The output reveals two things you cannot get from a textbook CI. The asymmetry of the p99 CI (-0.47 / +1.67) means a regression that pushes the new build to 13.5 ms is inside the baseline's noise envelope on the upper side; you cannot reject the null hypothesis of "no change" yet. The width of the p99.9 CI (almost ±15 ms around a 32 ms point estimate) is a humbling number — it is telling you that with 20,000 samples you can barely pin down p99.9 to within 50% relative error, which is why p99.9 SLO regression detection needs orders of magnitude more samples than p99 does.

Why p99.9 needs so many more samples: p99.9 is by definition an estimate from the slowest 0.1% of your data. With n = 20,000 samples, only 20 fall above the true p99.9. Resampling 20 noisy values produces a wide range of resampled p99.9 estimates — sometimes 5 of them are near the true value, sometimes 15, and the resampled p99.9 swings accordingly. The rule of thumb is that you need at least 100 samples above the percentile you're estimating to get a tight CI, which means 100,000 samples for p99.9 and 1,000,000 for p99.99. This is also why HdrHistogram has 3-significant-digit precision — it's designed for the sample sizes that pin down the deep tail.

Reading and acting on a bootstrap CI

The point of a CI is to support decisions, not to decorate the dashboard. Three decisions come up constantly in benchmark-driven engineering and the bootstrap CI is the right input for each.

Did this build regress p99? Compute the bootstrap CI for the baseline and for the new build separately. If the intervals do not overlap, the difference is real at the 95% level. If they overlap heavily, you cannot tell. If they overlap slightly, run a paired bootstrap on the difference of percentiles directly — sample paired indices, compute p99(new[idx]) - p99(baseline[idx]), and ask whether that difference's 95% CI contains zero. The paired version has tighter intervals because it cancels out shared noise (the same load generator hiccup affects both runs).

The mistake to avoid here: do not run the bootstrap on the difference of two means and report a CI for that — even if the bootstrap distribution looks tidy, it answers "did the mean change?" which is rarely the question. SLOs are written against percentiles. Use the bootstrap of the difference of percentiles, with statistic = lambda x, y: np.percentile(x, 99) - np.percentile(y, 99) and paired indices. The code is one line different; the answer is to a fundamentally different question.

How long do I need to run the benchmark? The CI shrinks with sample size at roughly 1/√n for well-behaved statistics; for tail percentiles it shrinks slower because you also need to accumulate enough tail samples. Run a pilot at n = 10,000, compute the bootstrap CI for the percentile you care about, and project: if the CI half-width at n = 10,000 is ±1 ms, the half-width at n = 40,000 will be roughly ±0.5 ms (a 4× sample size buys 2× tighter CI, square-root scaling). For p99.9 the scaling is closer to 1/n^(1/3) because the rare-event sampling noise dominates; double the sample size, the CI shrinks by ~25%.
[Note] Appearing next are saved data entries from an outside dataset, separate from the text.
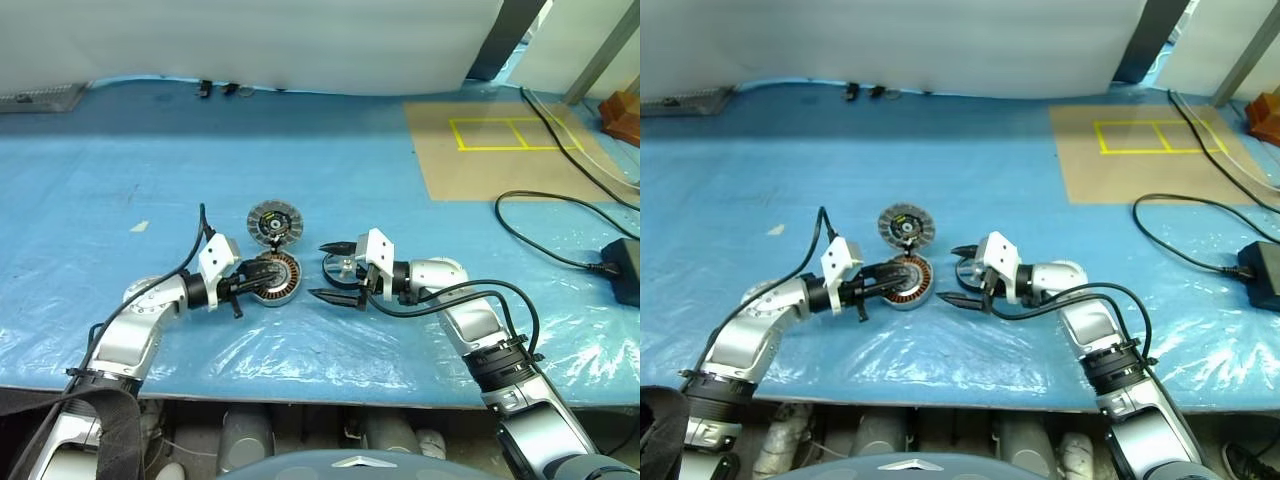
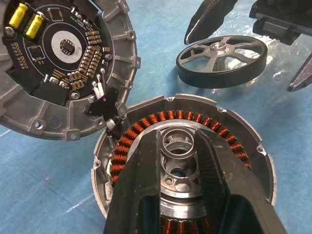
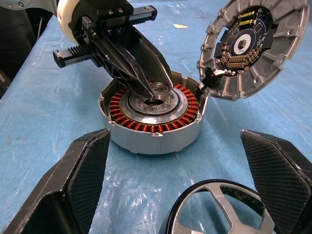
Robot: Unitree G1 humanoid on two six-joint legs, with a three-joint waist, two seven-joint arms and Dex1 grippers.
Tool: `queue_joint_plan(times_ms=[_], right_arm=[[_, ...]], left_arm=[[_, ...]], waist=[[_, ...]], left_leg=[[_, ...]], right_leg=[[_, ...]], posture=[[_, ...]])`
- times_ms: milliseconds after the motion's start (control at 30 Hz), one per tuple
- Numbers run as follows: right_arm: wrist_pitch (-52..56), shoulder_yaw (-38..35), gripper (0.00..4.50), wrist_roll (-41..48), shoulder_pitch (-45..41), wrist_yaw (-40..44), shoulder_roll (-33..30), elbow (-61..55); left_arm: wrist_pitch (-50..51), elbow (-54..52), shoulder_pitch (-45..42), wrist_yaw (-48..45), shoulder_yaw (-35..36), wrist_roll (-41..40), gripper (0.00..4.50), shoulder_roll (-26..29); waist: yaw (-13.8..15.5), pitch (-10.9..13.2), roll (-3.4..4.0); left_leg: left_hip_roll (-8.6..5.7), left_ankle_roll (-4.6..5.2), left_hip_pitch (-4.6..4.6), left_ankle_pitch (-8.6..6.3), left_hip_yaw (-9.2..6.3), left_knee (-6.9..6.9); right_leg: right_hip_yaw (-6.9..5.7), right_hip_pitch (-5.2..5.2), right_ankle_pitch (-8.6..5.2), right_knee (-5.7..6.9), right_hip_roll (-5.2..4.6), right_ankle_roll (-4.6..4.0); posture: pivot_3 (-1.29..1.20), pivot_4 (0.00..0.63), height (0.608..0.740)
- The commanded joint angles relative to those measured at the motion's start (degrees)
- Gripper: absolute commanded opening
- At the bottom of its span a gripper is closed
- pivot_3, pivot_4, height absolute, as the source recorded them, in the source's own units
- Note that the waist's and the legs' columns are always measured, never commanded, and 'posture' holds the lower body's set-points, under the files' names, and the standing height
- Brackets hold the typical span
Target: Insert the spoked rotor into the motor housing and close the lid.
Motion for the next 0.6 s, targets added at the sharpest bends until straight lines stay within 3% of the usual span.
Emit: queue_joint_plan(times_ms=[33, 600], right_arm=[[-0.9, -0.6, 4.50, 0.3, -0.9, -0.3, 0.3, -1.4], [-0.8, -0.3, 4.50, 0.2, -1.0, -0.7, 0.2, -1.4]], left_arm=[[0.7, -1.1, -1.3, 0.2, -0.2, 0.8, 0.70, 0.9], [3.8, -2.2, -1.8, 0.2, -0.7, 2.0, 0.70, 1.7]], waist=[[0.0, 0.0, 0.00], [0.0, 0.0, 0.00]], left_leg=[[0.00, 0.00, 0.00, 0.00, 0.00, 0.00], [0.00, 0.03, 0.00, 0.03, 0.00, 0.04]], right_leg=[[0.00, 0.00, 0.00, 0.01, 0.00, 0.00], [0.00, 0.00, 0.00, 0.06, 0.00, 0.00]], posture=[[0.00, 0.150, 0.740], [0.00, 0.150, 0.740]])
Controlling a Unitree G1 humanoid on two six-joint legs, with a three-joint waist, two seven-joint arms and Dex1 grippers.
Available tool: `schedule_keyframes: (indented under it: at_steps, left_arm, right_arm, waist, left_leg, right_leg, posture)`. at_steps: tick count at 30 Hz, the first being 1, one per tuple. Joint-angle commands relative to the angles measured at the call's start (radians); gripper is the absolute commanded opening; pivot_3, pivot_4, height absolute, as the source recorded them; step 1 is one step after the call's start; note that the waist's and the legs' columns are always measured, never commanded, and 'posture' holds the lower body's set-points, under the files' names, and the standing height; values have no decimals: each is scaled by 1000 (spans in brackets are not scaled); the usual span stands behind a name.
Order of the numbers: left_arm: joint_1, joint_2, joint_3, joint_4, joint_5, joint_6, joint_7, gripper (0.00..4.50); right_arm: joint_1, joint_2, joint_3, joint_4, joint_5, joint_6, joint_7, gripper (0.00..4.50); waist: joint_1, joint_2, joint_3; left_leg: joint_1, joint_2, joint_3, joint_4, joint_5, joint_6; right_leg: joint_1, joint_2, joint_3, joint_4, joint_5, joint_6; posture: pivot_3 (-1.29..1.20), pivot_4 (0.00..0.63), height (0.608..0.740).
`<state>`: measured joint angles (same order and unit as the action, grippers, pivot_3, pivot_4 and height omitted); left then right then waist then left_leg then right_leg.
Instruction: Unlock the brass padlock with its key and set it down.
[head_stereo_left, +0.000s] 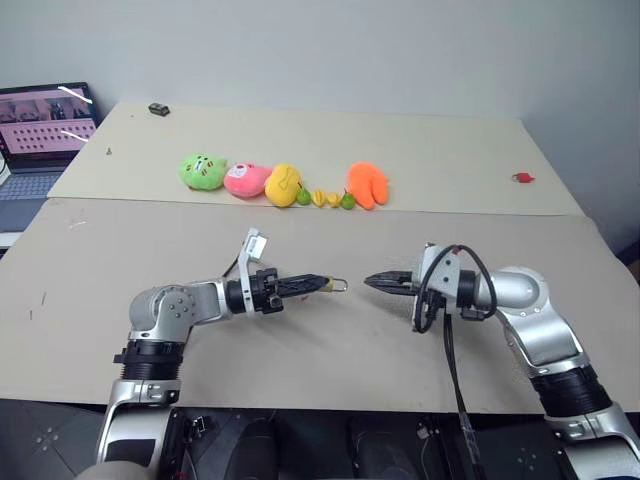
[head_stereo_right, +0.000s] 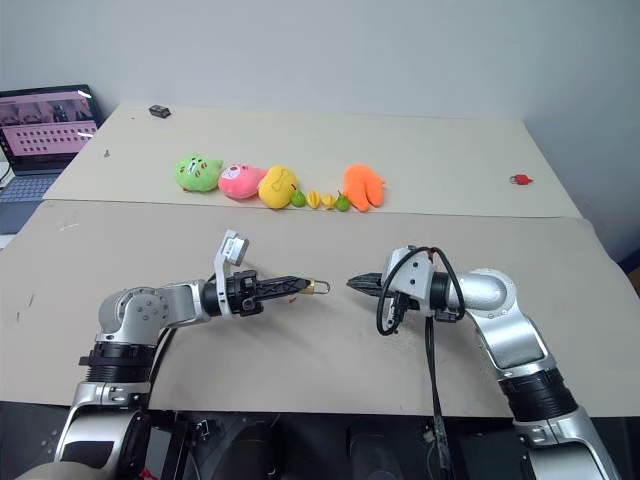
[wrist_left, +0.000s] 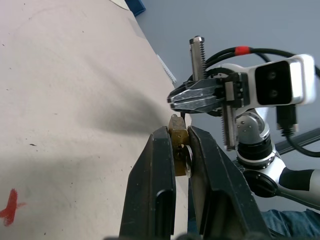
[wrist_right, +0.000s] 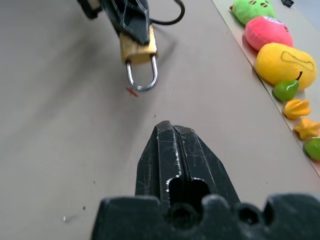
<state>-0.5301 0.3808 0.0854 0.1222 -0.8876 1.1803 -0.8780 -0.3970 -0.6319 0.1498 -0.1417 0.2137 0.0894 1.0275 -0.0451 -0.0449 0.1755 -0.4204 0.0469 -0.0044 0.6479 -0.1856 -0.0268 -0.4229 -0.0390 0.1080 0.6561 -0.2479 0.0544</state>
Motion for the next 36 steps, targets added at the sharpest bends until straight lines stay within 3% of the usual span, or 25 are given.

Is my SLO compliance real or marginal? PaisaBridge's UPI authorisation SLO is p99 ≤ 200 ms. Last week's measurement said p99 = 187 ms. The bootstrap CI is [178, 198] ms. You are inside the SLO at the point estimate but the upper bound of the 95% CI is 198 ms — within 1% of the SLO threshold. The honest report to the SRE leadership is "we are SLO-compliant but with no headroom; one more component slowing down by 5% will put us in violation territory". If the CI had been [178, 215] ms, the report would be "we cannot confidently say we are SLO-compliant from this measurement; collect more samples or fix the slow path before declaring compliance". This is the discipline that distinguishes SRE practice from dashboard-driven theatre — a green dashboard with p99 = 187 ms next to an SLO of 200 ms looks safe, but the CI says you are one unlucky sampling window away from the alert firing. The error bar is the warning the point estimate cannot give you.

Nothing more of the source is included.